During my transition Finlay James I had a month of garden leave to see out as part of the exit from my former employer. Friends and family responded with unadulterated jealousy when the topic came into conversation and all expected I spend 4 weeks in blissful relaxation. That’s not what I had in mind though.
I’ll be the first to admit that keeping on top of the list of books I really want to read is a perpetual challenge so I used this ideal opportunity to catch up and tick some off. These are in no particular order but I’ll share some of the highlights that I’d strongly recommend sales leaders make time to pick up either in which ever format you enjoy most.
Sales EQ - Jeb Blount
I'm a huge fan of all Jeb’s work - I was going to cheat and include 2 of his books but won’t, Fanatical Prospecting gets an honourable mention though. Sales EQ is a no BS guide on a modern, customer oriented sales approach. Buyers are more educated than ever and many sales organisations really need to rethink their approach. The highlights for me were the chapters on strict qualification of opportunities and murder-boarding with your team to weed out junk from pipelines. It wont suit everyone 100% but there are some fantastic insights in there. It’s less tactics and hacks and more human connection.
The Accidental Sales Manager: How to Take Control and Lead Your Sales Team to Record Profits - Chris Lytle
I’ve seen this happen in my own industry and I know it’s prevalent in many others. An amazing individual contributor has an absolute stormer and gets promoted to running the team. With only the knowledge of how to achieve success for themselves it can be hard then taking on the responsibilities of a group of people and needing to worry about their number and performance. This book is good for people taking the step up. Its full of practical tips on building your team, training and developing them, running sales meetings and measuring performance, managing top performers, inspiring middle ones and letting mediocre ones go.
Drive - Daniel Pink
Two things this isn’t:
1. A book about motoring.
2. Something every sales leader will agree with.
To motivate employees who work beyond basic tasks, giving these three factors are argued to increase performance and satisfaction:
Autonomy — Our desire to be self directed. It increases engagement over compliance.
Mastery — The urge to get better skills.
Purpose — The desire to do something that has meaning and is important. Businesses that only focus on profits without valuing purpose will end up with poor customer service and unhappy employees.
This point of view overlooks high earnings and anchors back to these principles as the framework for performance. I have my own doubts having worked with people who hate their job and willingly forego all of the above for a higher OTE than somewhere of that philosophy. This is a food for thought read whichever way you see it - for or against and worth the investment in time either way.

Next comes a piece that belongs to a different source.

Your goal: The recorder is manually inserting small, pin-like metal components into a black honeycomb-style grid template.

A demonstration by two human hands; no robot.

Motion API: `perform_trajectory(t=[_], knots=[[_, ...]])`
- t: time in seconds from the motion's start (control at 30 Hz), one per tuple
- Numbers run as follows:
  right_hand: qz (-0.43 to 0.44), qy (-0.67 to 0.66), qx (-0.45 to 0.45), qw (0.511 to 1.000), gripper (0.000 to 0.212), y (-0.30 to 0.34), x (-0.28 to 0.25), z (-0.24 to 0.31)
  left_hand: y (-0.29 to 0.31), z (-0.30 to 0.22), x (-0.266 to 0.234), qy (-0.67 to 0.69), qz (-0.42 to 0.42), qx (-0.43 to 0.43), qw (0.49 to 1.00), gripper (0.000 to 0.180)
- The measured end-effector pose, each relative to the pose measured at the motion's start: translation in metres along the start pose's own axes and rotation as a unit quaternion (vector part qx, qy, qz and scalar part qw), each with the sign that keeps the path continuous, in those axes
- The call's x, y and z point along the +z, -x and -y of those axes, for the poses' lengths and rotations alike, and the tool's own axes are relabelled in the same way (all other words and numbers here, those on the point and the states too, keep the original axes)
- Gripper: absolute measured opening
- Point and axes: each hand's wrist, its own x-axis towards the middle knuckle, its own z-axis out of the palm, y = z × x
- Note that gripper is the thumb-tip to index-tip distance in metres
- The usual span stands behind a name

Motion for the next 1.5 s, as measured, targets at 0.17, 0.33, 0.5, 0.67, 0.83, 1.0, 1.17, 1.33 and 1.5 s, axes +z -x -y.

Meditations - Marcus Aurelius
Some eyes are going to roll at this one but indulge me. I’m a history grad with an obsession for philosophy in my formative years. I revisited this last year and it’s an absolute gem. Marcus Aurelius was a Roman Emperor who was also a philosopher. Let's hold our horses though. I'm not for a minute making even the slightest comparison between leadership in sales to commanding one of the largest and most enduring empires in human civilisation.
The reason this makes the list is because it was never meant to be published. These are the private diaries of Aurelius meant purely for himself.
These writings are a leading form of stoic philosophy. Stoics believed in the goodness of things, no matter how bad they were at any given time. In short:
-Logic doesn’t always make sense, but everything happens for a reason.
-Life is too short to complain. (I need to remind myself of this more)
-The only pain you suffer is the one you create yourself.
I'm sure you can already relate and everyone needs a dose of this. In short it really opens your mind with ideas to keep level headed, especially in challenging circumstances. Most lists of this nature are filled with Zig Ziglar and Brian Tracy – this is a good wild card alternative.
Here are some others that aren’t getting a write up but definitely require a mention:
Sales Management. Simplified - Mike Weinberg
Coaching Salespeople into Sales Champions: A Tactical Playbook for Managers and Executives - Keith Rosen
The Sales Development Playbook: Build Repeatable Pipeline and Accelerate Growth with Inside Sales - Trish Bertuzzi
So there you have it. I was really pleased to crank through so many great books and it’s really renewed enthusiasm to keep it up. I got an Audible subscription which has been invaluable, because let’s face it, sitting down and reading is a luxury time can often not afford.
Let me know your thoughts, if you find any of these useful or I’ve missed something great you want to recommend.